State ex rel. Department of Highways v. Henderson

FRUGÉ, Judge.

Under our supervisory jurisdiction, writs were granted in this expropriation suit to review a judgment of the trial court recalling a previously issued order of expropriation.

The State of Louisiana, through the Department of Highways, brought this action to expropriate for highway purposes certain lands together with all improvements thereon belonging to defendant, Aubrey O. Henderson. The expropriation was sought under the provisions of LSA-R.S. 48:441 to 48:460 (Act 107, 1954) which were enacted pursuant to the authority vested in the legislature by Article VI, Sec. 19.1, Louisiana Constitution of 1921, LSA. The petition of expropriation was filed April 29, 1960 and the order of expropriation was signed and filed and the deposit of the estimated value of the expropriated property made on the same date. Service was made on defendant who thereupon filed a rule seeking to dissolve the aforementioned order on the grounds that the Department had arbitrarily excluded “nursery stock” from its evaluation and that therefore the order of taking had been improvidently *578issued as plaintiff had not complied with the requirements of LSA-R.S. 48:441 to 48:460. The lower court, on the hearing of the rule, found that nursery stock was part and parcel of the soil and that it passes to the Department with the soil in full ownership and therefore suspended, recalled and dissolved the ex parte order of taking until such, time as there was substantial compliance by the state with the requirements of LSA-R.S. 48:441, 48:442, 48:443 and 48:445 by depositing the amount estimated to be just and adequate, but stayed the judgment and suspended the effective date thereof for fifteen days to permit the state time to re-appraise the property and deposit the amount found due.

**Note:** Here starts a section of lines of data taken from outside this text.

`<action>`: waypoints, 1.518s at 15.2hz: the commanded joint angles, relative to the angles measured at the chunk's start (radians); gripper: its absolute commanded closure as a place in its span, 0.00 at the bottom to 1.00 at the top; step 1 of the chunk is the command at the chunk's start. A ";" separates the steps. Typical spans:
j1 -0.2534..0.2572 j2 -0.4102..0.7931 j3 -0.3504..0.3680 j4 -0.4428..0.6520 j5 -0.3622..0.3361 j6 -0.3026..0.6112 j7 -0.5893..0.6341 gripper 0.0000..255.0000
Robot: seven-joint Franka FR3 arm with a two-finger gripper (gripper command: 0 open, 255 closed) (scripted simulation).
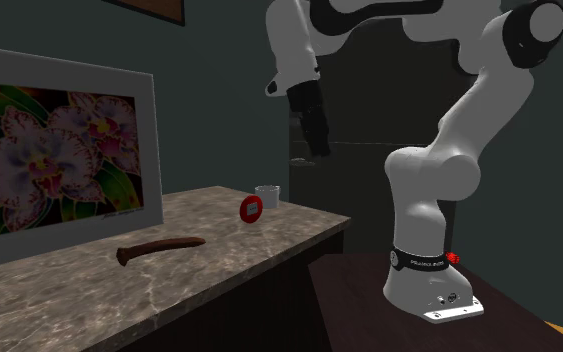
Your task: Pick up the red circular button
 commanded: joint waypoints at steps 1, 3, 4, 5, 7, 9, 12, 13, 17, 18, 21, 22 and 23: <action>0.000 0.000 0.000 0.000 0.000 0.000 0.000 0.00; -0.005 0.003 -0.044 -0.021 -0.051 0.039 -0.086 0.00; -0.007 0.007 -0.067 -0.029 -0.075 0.060 -0.129 0.00; -0.009 0.013 -0.089 -0.036 -0.099 0.082 -0.171 0.00; -0.013 0.031 -0.136 -0.045 -0.145 0.129 -0.254 0.00; -0.016 0.057 -0.182 -0.048 -0.187 0.179 -0.337 0.00; -0.016 0.111 -0.252 -0.040 -0.239 0.261 -0.459 0.00; -0.015 0.133 -0.275 -0.034 -0.253 0.289 -0.499 0.00; -0.002 0.235 -0.369 0.005 -0.290 0.403 -0.661 0.00; 0.004 0.265 -0.391 0.019 -0.294 0.431 -0.703 0.00; 0.024 0.361 -0.459 0.069 -0.287 0.514 -0.831 0.00; 0.032 0.396 -0.481 0.088 -0.279 0.541 -0.876 0.00; 0.041 0.432 -0.502 0.109 -0.267 0.567 -0.921 0.00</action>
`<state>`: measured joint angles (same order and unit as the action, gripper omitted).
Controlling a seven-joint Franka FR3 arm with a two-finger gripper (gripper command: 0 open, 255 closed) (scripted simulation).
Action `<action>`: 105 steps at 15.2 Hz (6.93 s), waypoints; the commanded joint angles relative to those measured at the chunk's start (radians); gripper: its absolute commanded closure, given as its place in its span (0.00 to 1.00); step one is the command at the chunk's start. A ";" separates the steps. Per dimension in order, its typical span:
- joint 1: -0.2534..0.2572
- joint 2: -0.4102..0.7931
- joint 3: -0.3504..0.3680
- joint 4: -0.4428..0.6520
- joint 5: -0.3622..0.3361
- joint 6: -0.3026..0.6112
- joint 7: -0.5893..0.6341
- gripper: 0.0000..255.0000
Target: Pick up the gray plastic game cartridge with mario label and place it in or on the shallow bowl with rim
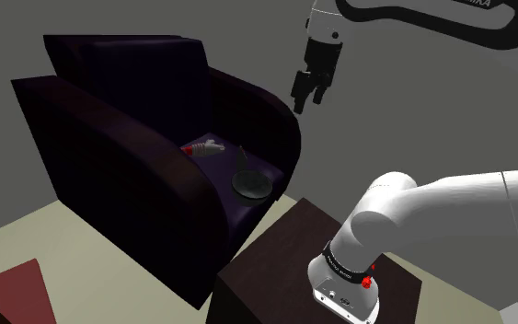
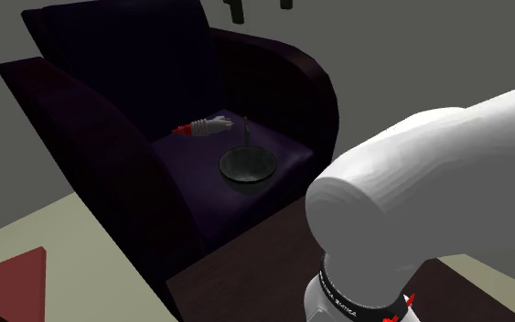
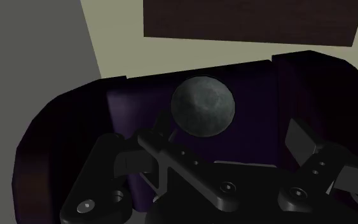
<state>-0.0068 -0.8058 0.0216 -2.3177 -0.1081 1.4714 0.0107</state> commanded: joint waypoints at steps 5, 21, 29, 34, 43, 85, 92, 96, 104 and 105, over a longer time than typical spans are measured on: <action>-0.022 0.071 -0.020 -0.066 0.000 0.139 0.036 0.00; -0.096 0.547 -0.103 -0.115 0.021 0.672 0.147 0.00; -0.123 0.852 -0.140 -0.011 0.083 0.876 0.162 0.00; -0.147 1.046 -0.149 0.093 0.147 0.966 0.154 0.00; -0.173 1.216 -0.137 0.159 0.199 1.068 0.138 0.00; -0.171 1.265 -0.341 0.272 0.304 1.071 0.730 0.00; -0.171 1.265 -0.341 0.272 0.304 1.071 0.730 0.00; -0.171 1.265 -0.341 0.272 0.304 1.071 0.730 1.00; -0.166 1.244 -0.349 0.272 0.294 1.051 0.737 1.00; -0.163 1.234 -0.352 0.272 0.289 1.041 0.740 1.00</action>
<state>-0.1720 0.4351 -0.3282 -2.0479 0.1848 2.5214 0.7476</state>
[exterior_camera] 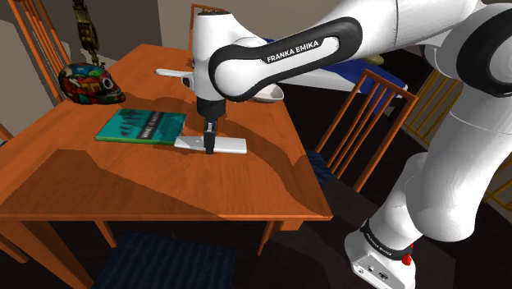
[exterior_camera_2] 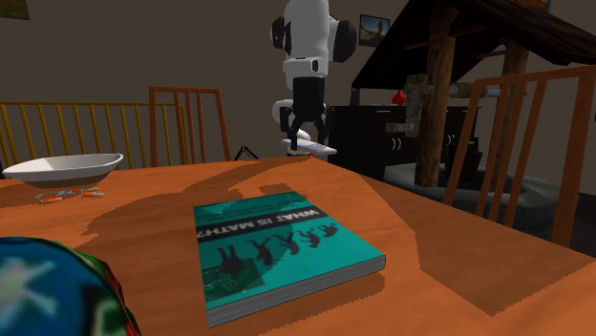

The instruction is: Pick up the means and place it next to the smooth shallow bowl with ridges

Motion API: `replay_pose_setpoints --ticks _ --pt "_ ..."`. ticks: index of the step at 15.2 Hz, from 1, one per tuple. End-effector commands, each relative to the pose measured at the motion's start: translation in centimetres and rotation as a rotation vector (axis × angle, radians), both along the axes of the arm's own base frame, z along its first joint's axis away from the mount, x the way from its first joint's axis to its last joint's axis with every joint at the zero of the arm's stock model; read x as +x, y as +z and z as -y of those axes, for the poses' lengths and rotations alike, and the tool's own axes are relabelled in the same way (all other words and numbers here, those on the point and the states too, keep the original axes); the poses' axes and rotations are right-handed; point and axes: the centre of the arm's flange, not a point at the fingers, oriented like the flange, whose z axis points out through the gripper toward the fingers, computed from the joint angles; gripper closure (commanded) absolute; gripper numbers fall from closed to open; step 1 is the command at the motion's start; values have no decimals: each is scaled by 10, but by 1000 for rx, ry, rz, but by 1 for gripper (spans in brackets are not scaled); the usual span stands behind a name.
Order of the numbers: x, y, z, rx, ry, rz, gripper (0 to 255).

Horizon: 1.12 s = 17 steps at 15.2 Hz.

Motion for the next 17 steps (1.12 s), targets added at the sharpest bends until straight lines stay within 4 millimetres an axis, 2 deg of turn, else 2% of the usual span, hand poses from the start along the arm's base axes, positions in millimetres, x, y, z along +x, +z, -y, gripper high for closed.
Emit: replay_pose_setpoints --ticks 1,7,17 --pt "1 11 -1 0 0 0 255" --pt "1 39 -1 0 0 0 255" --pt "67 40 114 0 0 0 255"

The sole issue presented is whether or not, under these circumstances the district court could recall its order of expropriation.

The defendant maintains that the statutes under which the state acts must be strictly complied with or else suffer the. penalty of having its actions avoided. Here the appraisers originally included in their evalution certain nursery stock, but the appraisal attached to the state’s petition in the expropriation proceedings did not include them. The Department had determined that they were movables and not compensible and therefore excluded them from the appraisal finally submitted. The defendant alleges that the above actions were not in compliance with the act which requires that the amount estimated by the appraisers to be just and adequate be deposited and that therefore the order of expropriation was erroneously issued since the amount that the estimators determined was not deposited.

The state maintained that under the so-called rule in the case of State of Louisiana Through Department of Highways v. Wm. T. Burton Industries, Inc., 1956, 231 La. 360, 91 So.2d 375, 377, that under no circumstances can the state be divested of title to property it has acquired under the authority of LSA-R.S. 48:441 to 48:460 except where the * * * “court finds that the property was not taken for a public use.”

In two recent cases, State of Louisiana Through Department of Highways v. Schnitt et al., 1960, 238 La. 1069, 117 So.2d 595, and State of Louisiana Through Department of Highways v. Sumrall et al., 1960, 240 La. 147, 121 So.2d 724, it was implied that in a proper case and on a showing that the state had not complied with the Act then in such case a district court could recall a previously issued order of expropriation. In the Schnitt case, supra, the following language appears [238 La. 1069, 117 So.2d 599]: * * * “conceding arguendo that the lessee is correct in this contention it is obvious that his objection comes too late, [his objection was that the money was not deposited in the manner required by law]. It was not urged, as required by the * * * provisions of LRS 48:447, within ten days after notice to him of the expropriation suit. * * * ”. And in the Sumrall case [240 La. 147,121 So.2d 726]: * * * “since * * there has been no showing that the plaintiff failed to comply with the [expropriation procedure] * * * it is unnecessary to decide the procedural issue of whether the exception * * * is the proper device through which to raise the issue of * * * failure to comply with * * * LSA-R.S. 48:441-48:460.”

The question of whether nursery stock is movable (in which case it should not be included in the estimate) or immovable (in which case it should be included in the estimate) is res nova in Louisiana. The state chose not to include it in their estimate because of this uncertainty. The estimate and deposit made by the state was both serious and fair. There was nothing arbitrary in its decision not to include nursery stock in its estimate in view of the above and the fact that LSA-R.S. 48:445, 48:450, 48:451, and 48:454 provide a remedy by trial in order to determine the amount of the appraisal and the status of nursery stock.

*579Since we are convinced that there has been an adequate compliance by the state with the Act the basic premise of defendant falls and since it has neither been alleged nor shown 'that the property was not taken for a public use defendant’s position cannot be maintained.

For the reasons assigned, the judgment of the district court recalling the order of expropriation is annulled and set aside, and the order of expropriation reinstated, and this case remanded to the trial court for further proceedings according to law and not inconsistent with the views herein expressed. Costs of proceedings in this court are to be paid by respondent.